== Task to carry out ==
Print this span of the material below exactly: the line with "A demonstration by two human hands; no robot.", the line with "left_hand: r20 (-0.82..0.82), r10", and every line between them, but nothing else.

== Collected data ==
● ● ● ● ●

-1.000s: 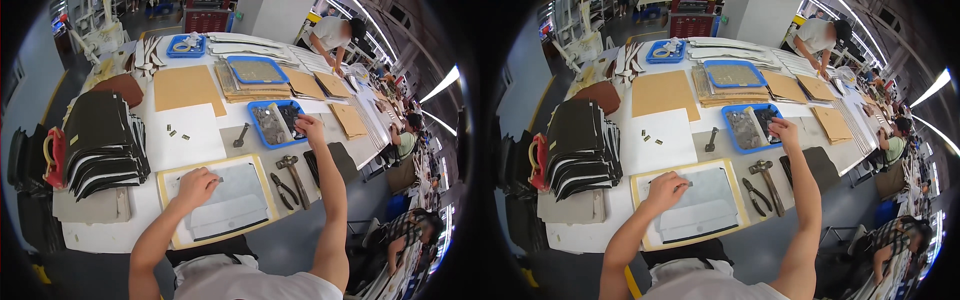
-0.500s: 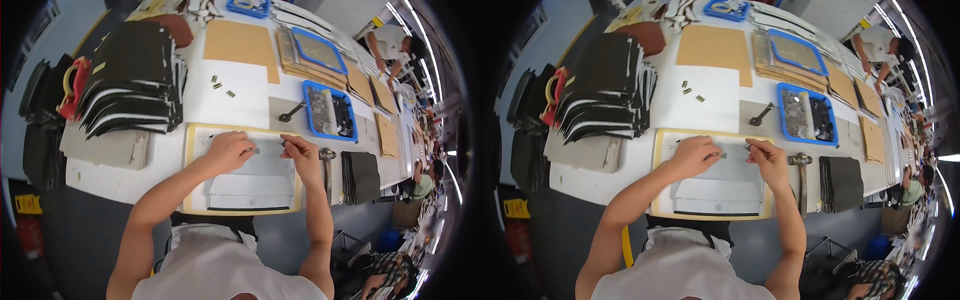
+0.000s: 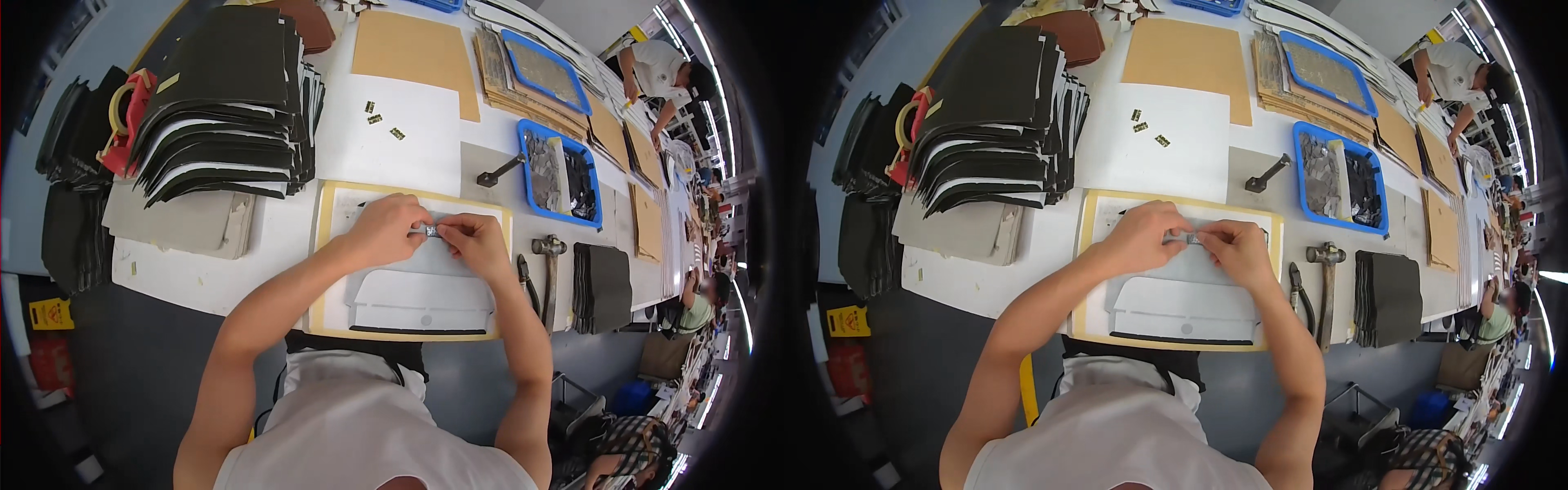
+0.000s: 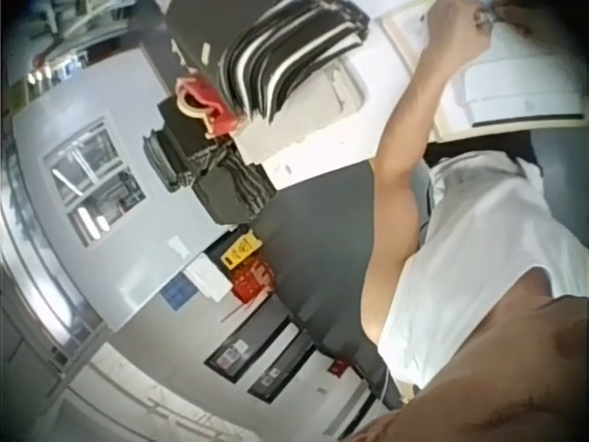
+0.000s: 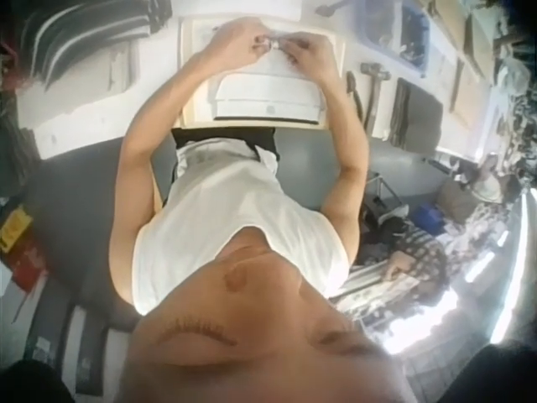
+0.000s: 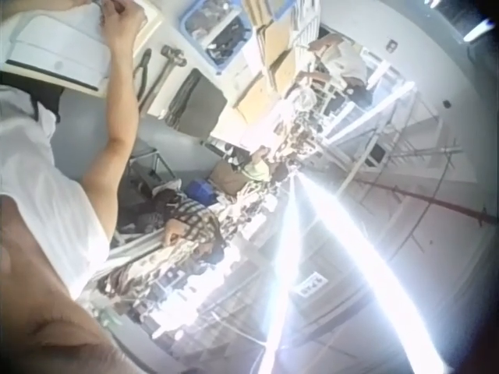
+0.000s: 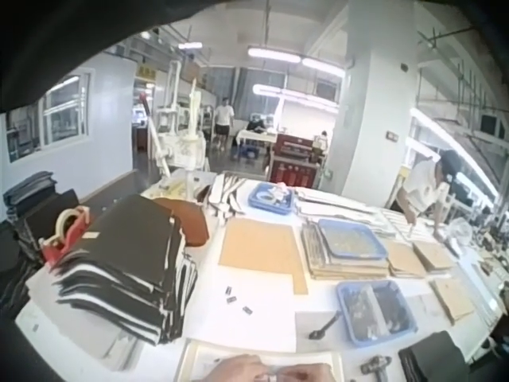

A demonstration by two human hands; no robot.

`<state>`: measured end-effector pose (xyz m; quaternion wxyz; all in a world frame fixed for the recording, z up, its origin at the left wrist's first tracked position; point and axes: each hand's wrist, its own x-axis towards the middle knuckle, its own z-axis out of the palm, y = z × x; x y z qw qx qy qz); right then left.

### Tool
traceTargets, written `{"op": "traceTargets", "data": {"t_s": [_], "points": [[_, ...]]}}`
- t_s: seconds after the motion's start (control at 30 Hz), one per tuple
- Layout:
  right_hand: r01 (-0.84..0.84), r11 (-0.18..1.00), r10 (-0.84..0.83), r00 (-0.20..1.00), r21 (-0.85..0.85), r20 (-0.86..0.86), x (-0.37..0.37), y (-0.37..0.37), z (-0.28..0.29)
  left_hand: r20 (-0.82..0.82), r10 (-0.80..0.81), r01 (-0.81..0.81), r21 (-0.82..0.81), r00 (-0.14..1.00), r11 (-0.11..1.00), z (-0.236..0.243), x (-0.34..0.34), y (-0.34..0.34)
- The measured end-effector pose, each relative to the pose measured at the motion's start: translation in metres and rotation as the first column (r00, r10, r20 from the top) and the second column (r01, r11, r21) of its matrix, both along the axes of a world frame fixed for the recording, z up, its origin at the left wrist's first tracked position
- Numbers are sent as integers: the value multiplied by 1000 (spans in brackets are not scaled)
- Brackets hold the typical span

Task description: Assembling and hammering a metal buckle or logo onto a leather piece.

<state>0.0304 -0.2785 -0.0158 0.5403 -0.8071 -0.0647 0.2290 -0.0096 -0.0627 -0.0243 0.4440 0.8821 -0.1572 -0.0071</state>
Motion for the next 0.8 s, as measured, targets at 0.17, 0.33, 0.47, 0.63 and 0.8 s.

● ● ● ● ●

== Response to this exercise ==
A demonstration by two human hands; no robot.

`<state>`: measured end-effector pose (xyz m; quaternion wxyz; all in a world frame fixed for the recording, z up, its origin at the left wrist's first tracked position; point and axes: each hand's wrist, its own x-axis towards the middle knuckle, its own z-axis out of the palm, y = z × x; x y z qw qx qy qz); right then left.

### Tool
traceTargets, written `{"op": "traceTargets", "data": {"t_s": [_], "points": [[_, ...]]}}`
- t_s: seconds after the motion's start (control at 30 Hz), one per tuple
- Layout:
  right_hand: r01 (-0.84..0.84), r11 (-0.18..1.00), r10 (-0.84..0.83), r00 (-0.20..1.00), r21 (-0.85..0.85), r20 (-0.86..0.86), x (-0.37..0.37), y (-0.37..0.37), z (-0.28..0.29)
  left_hand: r20 (-0.82..0.82), r10 (-0.80..0.81), r01 (-0.81..0.81), r21 (-0.82..0.81), r00 (-0.14..1.00), r11 (-0.11..1.00), z (-0.236..0.243), x (-0.34..0.34), y (-0.34..0.34)

For this exercise, the work is now complete.